Stored entries:
---+---

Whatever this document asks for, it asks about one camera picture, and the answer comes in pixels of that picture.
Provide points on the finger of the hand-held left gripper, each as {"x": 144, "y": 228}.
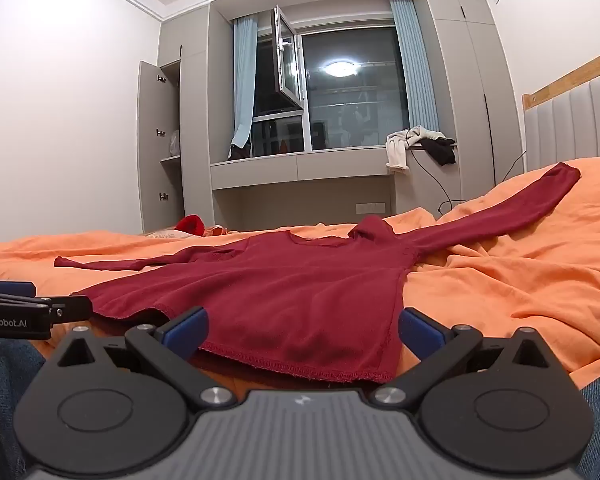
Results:
{"x": 70, "y": 308}
{"x": 12, "y": 288}

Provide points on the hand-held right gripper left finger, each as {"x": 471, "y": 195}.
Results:
{"x": 187, "y": 332}

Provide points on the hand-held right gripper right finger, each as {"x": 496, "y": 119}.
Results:
{"x": 422, "y": 335}

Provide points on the dark red sweater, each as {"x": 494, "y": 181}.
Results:
{"x": 305, "y": 285}

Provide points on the person's left jeans leg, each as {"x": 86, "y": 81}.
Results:
{"x": 0, "y": 410}

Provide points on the orange blanket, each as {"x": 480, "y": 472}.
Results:
{"x": 505, "y": 285}

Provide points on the pink patterned pillow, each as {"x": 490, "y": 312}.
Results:
{"x": 162, "y": 233}

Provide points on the red plush item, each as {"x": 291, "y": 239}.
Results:
{"x": 190, "y": 225}

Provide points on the open grey wardrobe door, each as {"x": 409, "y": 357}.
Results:
{"x": 152, "y": 160}

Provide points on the black garment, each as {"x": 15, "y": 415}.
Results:
{"x": 442, "y": 152}

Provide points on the white garment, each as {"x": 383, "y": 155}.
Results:
{"x": 397, "y": 152}

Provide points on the grey window bench with drawers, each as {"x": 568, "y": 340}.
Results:
{"x": 280, "y": 172}

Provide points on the dark bag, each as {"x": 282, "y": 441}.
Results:
{"x": 240, "y": 152}

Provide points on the clear plastic bag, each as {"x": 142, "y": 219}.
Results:
{"x": 174, "y": 144}

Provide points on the grey wardrobe with shelves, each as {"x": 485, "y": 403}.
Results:
{"x": 195, "y": 110}

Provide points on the tall grey cabinet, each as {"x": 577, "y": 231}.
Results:
{"x": 475, "y": 110}

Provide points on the large window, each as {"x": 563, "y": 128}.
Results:
{"x": 350, "y": 105}

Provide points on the short light blue curtain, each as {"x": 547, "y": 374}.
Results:
{"x": 242, "y": 85}

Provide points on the grey padded wooden headboard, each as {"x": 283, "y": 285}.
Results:
{"x": 570, "y": 120}

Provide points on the long pleated blue curtain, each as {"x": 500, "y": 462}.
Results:
{"x": 415, "y": 70}

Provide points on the open window sash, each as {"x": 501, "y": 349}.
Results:
{"x": 286, "y": 60}

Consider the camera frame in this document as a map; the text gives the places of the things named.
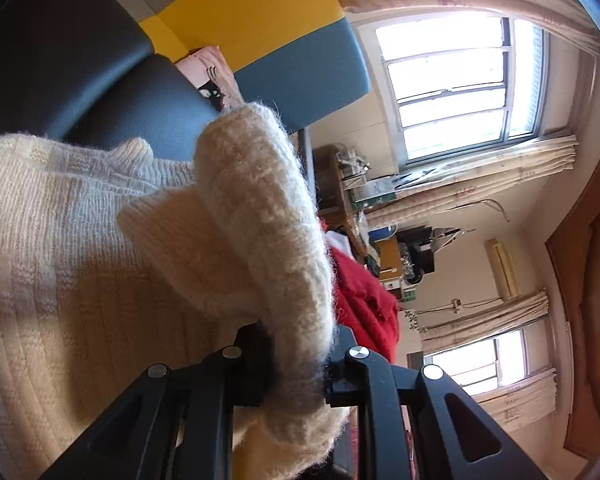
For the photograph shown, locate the wall air conditioner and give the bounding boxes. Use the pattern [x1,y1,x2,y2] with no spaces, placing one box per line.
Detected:
[485,237,521,301]

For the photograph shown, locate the pink printed cloth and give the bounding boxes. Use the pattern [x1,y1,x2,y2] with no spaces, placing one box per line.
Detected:
[175,45,246,111]

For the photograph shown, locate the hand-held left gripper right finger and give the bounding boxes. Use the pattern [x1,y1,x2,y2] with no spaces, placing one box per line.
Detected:
[325,327,546,480]

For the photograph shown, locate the white knit sweater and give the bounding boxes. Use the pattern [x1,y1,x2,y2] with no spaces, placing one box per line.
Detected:
[0,102,351,480]

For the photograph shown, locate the red knit sweater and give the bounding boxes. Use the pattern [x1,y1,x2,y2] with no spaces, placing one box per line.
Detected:
[317,215,401,366]

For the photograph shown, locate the small window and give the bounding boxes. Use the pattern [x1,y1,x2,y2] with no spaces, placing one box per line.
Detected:
[407,327,556,396]

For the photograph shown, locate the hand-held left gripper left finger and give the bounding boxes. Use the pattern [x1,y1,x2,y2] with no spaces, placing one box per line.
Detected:
[40,325,276,480]

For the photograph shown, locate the large window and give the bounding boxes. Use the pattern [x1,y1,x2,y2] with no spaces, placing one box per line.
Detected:
[357,10,581,166]

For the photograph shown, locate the wooden shelf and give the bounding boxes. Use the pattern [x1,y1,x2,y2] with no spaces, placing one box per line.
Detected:
[312,145,401,286]

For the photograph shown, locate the wooden door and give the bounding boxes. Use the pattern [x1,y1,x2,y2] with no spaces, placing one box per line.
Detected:
[545,105,600,461]

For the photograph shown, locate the black device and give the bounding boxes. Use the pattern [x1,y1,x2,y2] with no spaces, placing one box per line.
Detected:
[400,227,436,276]

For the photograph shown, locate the grey yellow blue chair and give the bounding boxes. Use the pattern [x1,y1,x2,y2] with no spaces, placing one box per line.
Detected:
[87,0,373,196]

---+---

ASSIGNMENT: Retype each line above precisely, please. Skip anything that is a picture.

RESPONSE:
Whatever this document asks for, it asks about one camera picture, and the answer comes in pixels of that picture.
Provide points on the finger of the hand-held left gripper, each as {"x": 144, "y": 228}.
Results:
{"x": 70, "y": 308}
{"x": 12, "y": 288}

Provide points on the hand-held right gripper left finger, each as {"x": 471, "y": 195}.
Results:
{"x": 187, "y": 332}

Provide points on the hand-held right gripper right finger, each as {"x": 496, "y": 119}.
Results:
{"x": 422, "y": 335}

Provide points on the dark red sweater, each as {"x": 494, "y": 181}.
Results:
{"x": 305, "y": 285}

Provide points on the person's left jeans leg, each as {"x": 86, "y": 81}.
Results:
{"x": 0, "y": 410}

Provide points on the orange blanket, each as {"x": 480, "y": 472}.
Results:
{"x": 505, "y": 285}

Provide points on the pink patterned pillow, each as {"x": 490, "y": 312}.
Results:
{"x": 162, "y": 233}

Provide points on the red plush item, each as {"x": 291, "y": 239}.
Results:
{"x": 190, "y": 225}

Provide points on the open grey wardrobe door, each as {"x": 409, "y": 357}.
Results:
{"x": 152, "y": 160}

Provide points on the black garment, each as {"x": 15, "y": 415}.
Results:
{"x": 442, "y": 152}

Provide points on the white garment, each as {"x": 383, "y": 155}.
Results:
{"x": 397, "y": 152}

Provide points on the grey window bench with drawers, each as {"x": 568, "y": 340}.
Results:
{"x": 280, "y": 172}

Provide points on the dark bag, each as {"x": 282, "y": 441}.
Results:
{"x": 240, "y": 152}

Provide points on the clear plastic bag, each as {"x": 142, "y": 219}.
Results:
{"x": 174, "y": 144}

Provide points on the grey wardrobe with shelves, each as {"x": 485, "y": 403}.
Results:
{"x": 195, "y": 110}

Provide points on the tall grey cabinet, each as {"x": 577, "y": 231}.
Results:
{"x": 475, "y": 110}

Provide points on the large window, each as {"x": 563, "y": 128}.
Results:
{"x": 350, "y": 105}

Provide points on the short light blue curtain, each as {"x": 547, "y": 374}.
Results:
{"x": 242, "y": 85}

Provide points on the grey padded wooden headboard, each as {"x": 283, "y": 285}.
Results:
{"x": 570, "y": 120}

Provide points on the long pleated blue curtain, each as {"x": 500, "y": 462}.
Results:
{"x": 415, "y": 70}

Provide points on the open window sash, each as {"x": 501, "y": 349}.
Results:
{"x": 286, "y": 60}

Consider the camera frame in this document as a map; the text gives the places of the things named.
For the photograph shown, locate the wall air conditioner and give the bounding boxes. Use the pattern [x1,y1,x2,y2] with no spaces, placing one box per line.
Detected:
[485,237,521,301]

For the photograph shown, locate the pink printed cloth and give the bounding boxes. Use the pattern [x1,y1,x2,y2] with no spaces, placing one box per line.
Detected:
[175,45,246,111]

For the photograph shown, locate the hand-held left gripper right finger and give the bounding boxes. Use the pattern [x1,y1,x2,y2] with no spaces, placing one box per line.
Detected:
[325,327,546,480]

For the photograph shown, locate the white knit sweater and give the bounding boxes. Use the pattern [x1,y1,x2,y2] with no spaces, placing one box per line.
Detected:
[0,102,351,480]

For the photograph shown, locate the red knit sweater and give the bounding boxes. Use the pattern [x1,y1,x2,y2] with no spaces, placing one box per line.
Detected:
[317,215,401,366]

For the photograph shown, locate the small window and give the bounding boxes. Use the pattern [x1,y1,x2,y2] with no spaces, placing one box per line.
Detected:
[407,327,556,396]

For the photograph shown, locate the hand-held left gripper left finger and give the bounding boxes. Use the pattern [x1,y1,x2,y2] with no spaces, placing one box per line.
Detected:
[40,325,276,480]

For the photograph shown, locate the large window and give the bounding boxes. Use the pattern [x1,y1,x2,y2] with no spaces, placing one box per line.
Detected:
[357,10,581,166]

For the photograph shown, locate the wooden shelf and give the bounding boxes. Use the pattern [x1,y1,x2,y2] with no spaces, placing one box per line.
Detected:
[312,145,401,286]

For the photograph shown, locate the wooden door and give the bounding boxes. Use the pattern [x1,y1,x2,y2] with no spaces, placing one box per line.
Detected:
[545,105,600,461]

For the photograph shown, locate the black device and give the bounding boxes. Use the pattern [x1,y1,x2,y2] with no spaces, placing one box per line.
Detected:
[400,227,436,276]

For the photograph shown, locate the grey yellow blue chair and give the bounding boxes. Use the pattern [x1,y1,x2,y2] with no spaces, placing one box per line.
Detected:
[87,0,373,196]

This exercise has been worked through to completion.